One man who’s already busy is Graham Gibson, who combines his day job as chief claims officer for insurance giant Allianz with the chairmanship of Thatcham Research, the UK member of Euro NCAP that is leading the safety organisation’s development and assessment of the latest vehicle safety technologies, including assisted and autonomous driving.

However, Gibson made time to speak to Fleet World about the technology we can expect to see in the coming years and how that will have an impact on the insurance industry – and society.

“The vehicle is entering into what I call phase 2.0, which brings with it a whole new range of things that we need to understand, both from a manufacturing perspective, a running perspective and, when it gets to our end, how we fix them and what that looks like from a repair perspective,” he says, setting out the situation ahead.

“We come at it from two very distinct directions: so, when one of these things is in an accident, what do we do to fix it? The second aspect is in terms of the vehicle being much more responsible for itself versus the individual who’s driving it. How does that change the underwriting models and the relationship between driver and car?”

Big questions ahead, then. These are issues that need legislators, carmakers, insurers and vehicle users to start considering right now, but we can’t expect any easy – or, indeed, quick – answers. “We’ve got a 35 to 40-year period where it’s going to be really tricky, in terms of understanding how different vehicles react and also understanding how the underwriting models work from an insurer’s perspective,” he explains.

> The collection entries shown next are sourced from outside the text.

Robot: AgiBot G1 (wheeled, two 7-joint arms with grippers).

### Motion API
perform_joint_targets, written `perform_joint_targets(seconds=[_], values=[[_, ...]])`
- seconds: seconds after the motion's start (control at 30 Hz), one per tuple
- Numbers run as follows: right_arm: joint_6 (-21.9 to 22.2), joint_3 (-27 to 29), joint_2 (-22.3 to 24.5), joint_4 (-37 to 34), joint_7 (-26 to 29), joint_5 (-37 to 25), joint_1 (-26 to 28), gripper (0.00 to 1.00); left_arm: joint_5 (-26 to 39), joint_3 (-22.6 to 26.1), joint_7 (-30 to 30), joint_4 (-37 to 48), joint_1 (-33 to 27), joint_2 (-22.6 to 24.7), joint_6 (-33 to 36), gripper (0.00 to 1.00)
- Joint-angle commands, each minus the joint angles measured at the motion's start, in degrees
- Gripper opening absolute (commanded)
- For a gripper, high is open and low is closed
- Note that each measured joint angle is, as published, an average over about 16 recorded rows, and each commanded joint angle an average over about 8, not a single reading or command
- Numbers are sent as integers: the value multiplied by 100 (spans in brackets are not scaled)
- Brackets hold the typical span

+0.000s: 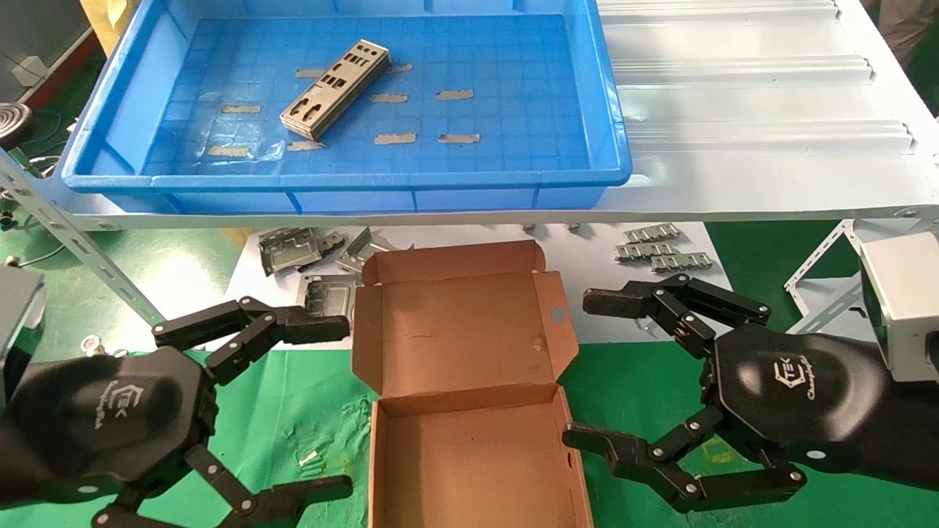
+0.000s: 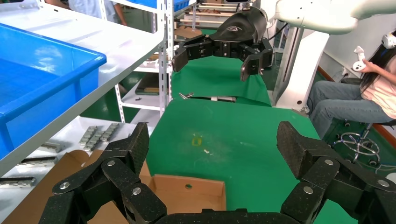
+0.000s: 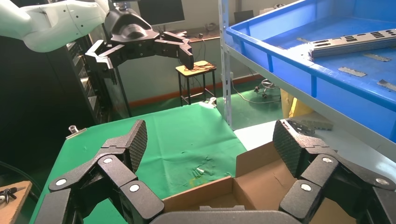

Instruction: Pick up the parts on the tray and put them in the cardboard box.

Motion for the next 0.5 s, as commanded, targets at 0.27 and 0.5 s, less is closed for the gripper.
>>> perform_joint_targets(seconds=[0.27,0.5], values=[[0,0,0,0,0,0,0,100,0,0,0,0,0,0,0,100],[0,0,0,0,0,0,0,75,0,0,0,0,0,0,0,100]])
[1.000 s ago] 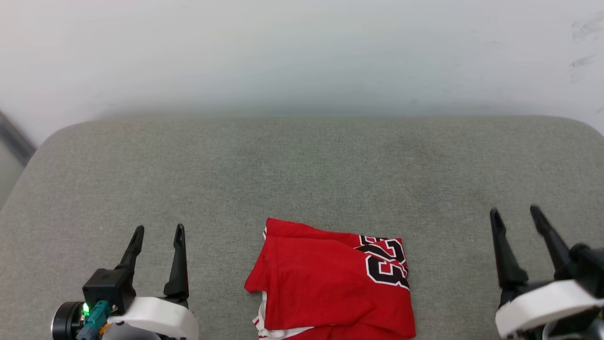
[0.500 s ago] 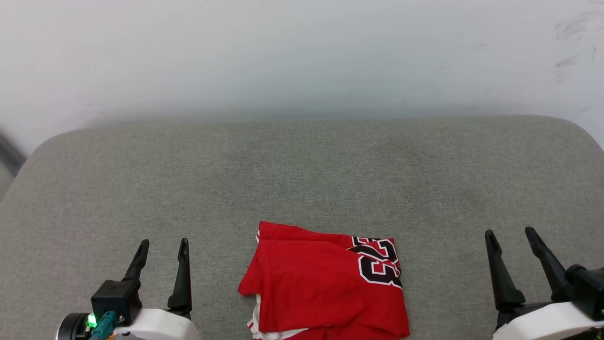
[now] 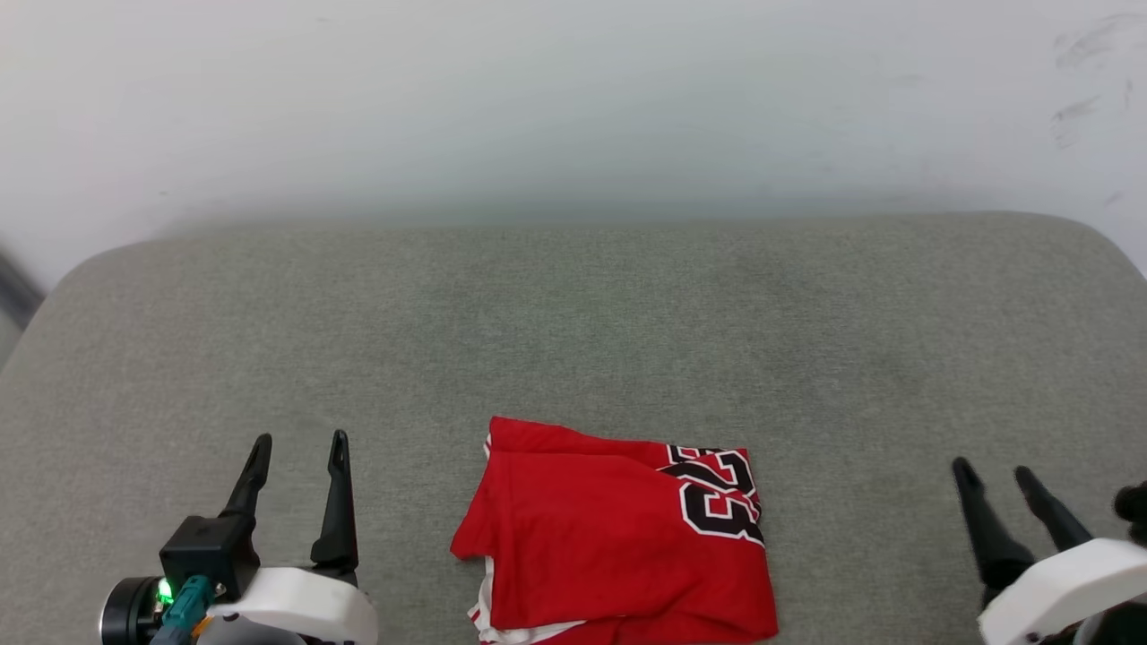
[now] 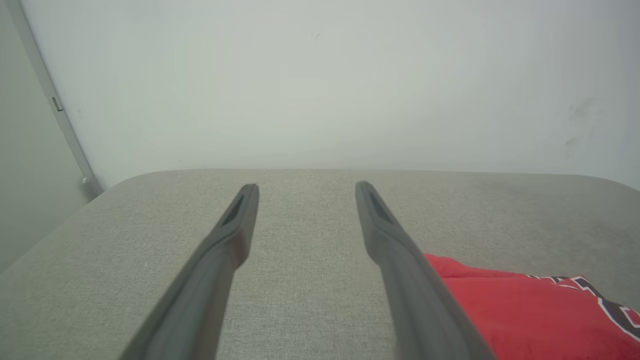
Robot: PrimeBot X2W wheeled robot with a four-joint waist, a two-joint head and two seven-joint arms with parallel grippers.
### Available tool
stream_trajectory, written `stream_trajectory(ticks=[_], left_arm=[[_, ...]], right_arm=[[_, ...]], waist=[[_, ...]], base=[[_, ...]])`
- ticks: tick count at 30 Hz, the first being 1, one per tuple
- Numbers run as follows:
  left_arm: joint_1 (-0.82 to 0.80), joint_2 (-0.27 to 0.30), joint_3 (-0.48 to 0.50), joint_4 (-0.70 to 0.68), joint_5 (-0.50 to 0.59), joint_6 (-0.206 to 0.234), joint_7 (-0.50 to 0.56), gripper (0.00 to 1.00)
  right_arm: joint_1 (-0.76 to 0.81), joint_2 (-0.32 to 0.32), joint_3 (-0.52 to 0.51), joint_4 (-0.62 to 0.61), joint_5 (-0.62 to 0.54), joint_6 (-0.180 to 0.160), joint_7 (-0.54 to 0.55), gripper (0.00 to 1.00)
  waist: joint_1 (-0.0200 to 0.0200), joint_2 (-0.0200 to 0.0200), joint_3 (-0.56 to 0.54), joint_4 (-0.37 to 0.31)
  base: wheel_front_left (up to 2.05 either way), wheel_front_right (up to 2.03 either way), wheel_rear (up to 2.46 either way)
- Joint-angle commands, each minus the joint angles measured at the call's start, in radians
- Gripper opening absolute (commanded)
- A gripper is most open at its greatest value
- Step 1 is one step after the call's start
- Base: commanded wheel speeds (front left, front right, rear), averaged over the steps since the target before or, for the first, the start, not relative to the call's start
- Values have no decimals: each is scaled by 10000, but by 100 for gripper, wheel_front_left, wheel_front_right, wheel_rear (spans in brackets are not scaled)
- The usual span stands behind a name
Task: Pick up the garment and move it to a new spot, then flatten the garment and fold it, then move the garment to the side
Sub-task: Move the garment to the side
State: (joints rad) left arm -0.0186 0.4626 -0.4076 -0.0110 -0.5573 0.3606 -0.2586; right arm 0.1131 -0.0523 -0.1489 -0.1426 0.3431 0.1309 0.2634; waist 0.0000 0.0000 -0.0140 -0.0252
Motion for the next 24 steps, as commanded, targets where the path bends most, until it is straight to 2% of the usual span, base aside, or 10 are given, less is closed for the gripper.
stream_trajectory(ticks=[1, 5, 8, 13, 19, 24], left_arm=[[-143, -52, 71, -51, 74, -20, -51, 100], [-313, -211, 132, -45, 168, -89, -65, 100], [-326, -286, 180, -37, 245, -159, -72, 100], [-524, -471, 243, -52, 390, -339, -80, 100], [-847, -683, 304, -12, 563, -609, -81, 100], [-1022, -759, 361, 109, 668, -779, -74, 100]], right_arm=[[-347, -188, -313, 354, 350, -4, 370, 100], [-910, -699, -1117, 1734, 1460, -2, 1814, 100], [-1208, -799, -1448, 2531, 2314, -2, 2970, 100], [-1672, -385, -1731, 3862, 4032, -2, 4652, 100], [-2388, -2, -1219, 5175, 6261, -2, 5475, 100], [-2847, 43, -291, 6071, 7660, -4, 5395, 100]], waist=[[0, 0, 59, 111], [0, 0, 149, 492], [0, 0, 265, 815], [0, 0, 573, 1297], [0, 0, 1147, 1741], [0, 0, 1425, 1929]], base=[[0, 0, 0], [0, 0, 0], [0, 0, 0], [0, 0, 0], [0, 0, 0], [0, 0, 0]])
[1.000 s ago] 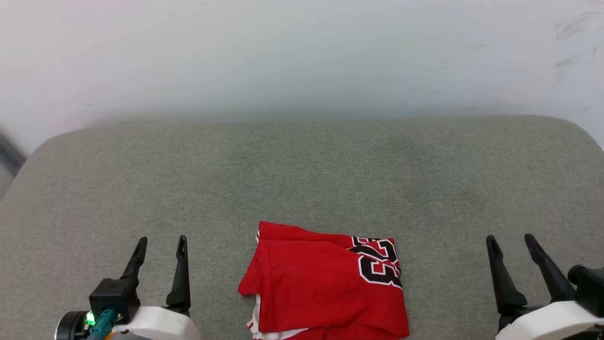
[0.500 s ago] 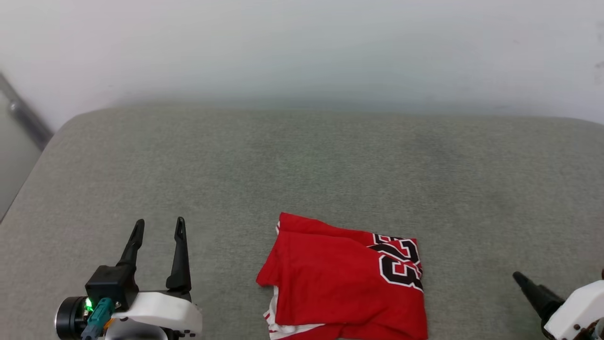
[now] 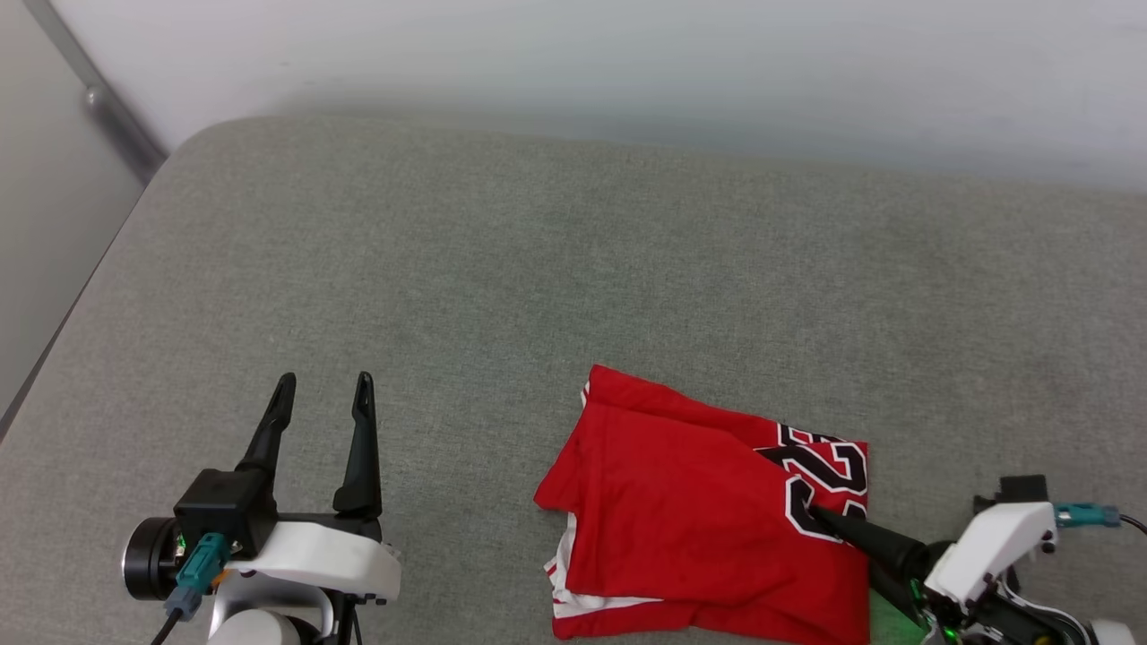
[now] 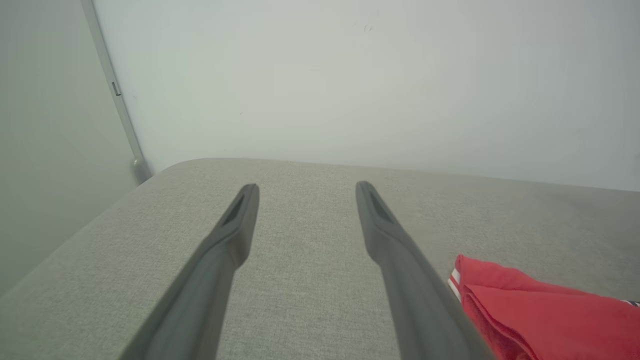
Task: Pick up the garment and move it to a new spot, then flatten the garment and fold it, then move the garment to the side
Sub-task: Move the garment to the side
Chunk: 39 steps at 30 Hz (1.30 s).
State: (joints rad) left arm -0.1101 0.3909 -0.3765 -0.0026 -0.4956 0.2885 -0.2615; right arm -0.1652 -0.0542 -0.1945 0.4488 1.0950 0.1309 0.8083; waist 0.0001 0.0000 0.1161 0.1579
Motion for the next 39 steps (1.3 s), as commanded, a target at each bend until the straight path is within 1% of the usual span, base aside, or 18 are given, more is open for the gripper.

That has implications for fleet users, too. “Ultimately, that will feed into fleet ratings and have an impact on fleets, in terms of what type of fleet you adopt and what type of technology your fleet has. Funnily enough, heavy goods vehicles are probably further advanced than your average car, in terms of the compulsory fit of ADAS systems. And understanding how the different technologies work will be a driver in terms of how premiums are calculated.”

It doesn’t help that carmakers are all rushing to be the first to create vehicles that are truly self-driving – which the Society of Automotive Engineers classifies as Level 4 on a five-level scale of autonomy. Level 4 enables vehicle users to hand control over to vehicles, but also requires them to take over at times: Level 5 is self-driving cars that require no human input at all. Such a rush isn’t helping the insurance industry, especially as there is likely to be some consumer confusion surrounding Level 4 cars, which could do more harm than good.

“If you speak to insurers, if we had our wish, we’d ask manufacturers not to make Level 4 cars: just go from three straight to five,” Gibson explains. “Because Level 4 is very difficult, in terms of are you or are you not engaged with the vehicle? Are you assisted or autonomous? That is a very messy area, but when there are true Level 4 vehicles on the road, that’s when we’ll start to see an inflexion point and the underwriting position change from starting with assessing the human, to starting with the car. When we get to Level 5, the human has very little to do with whether or not a vehicle has an accident or not, or how it works, and we will start with the vehicle.”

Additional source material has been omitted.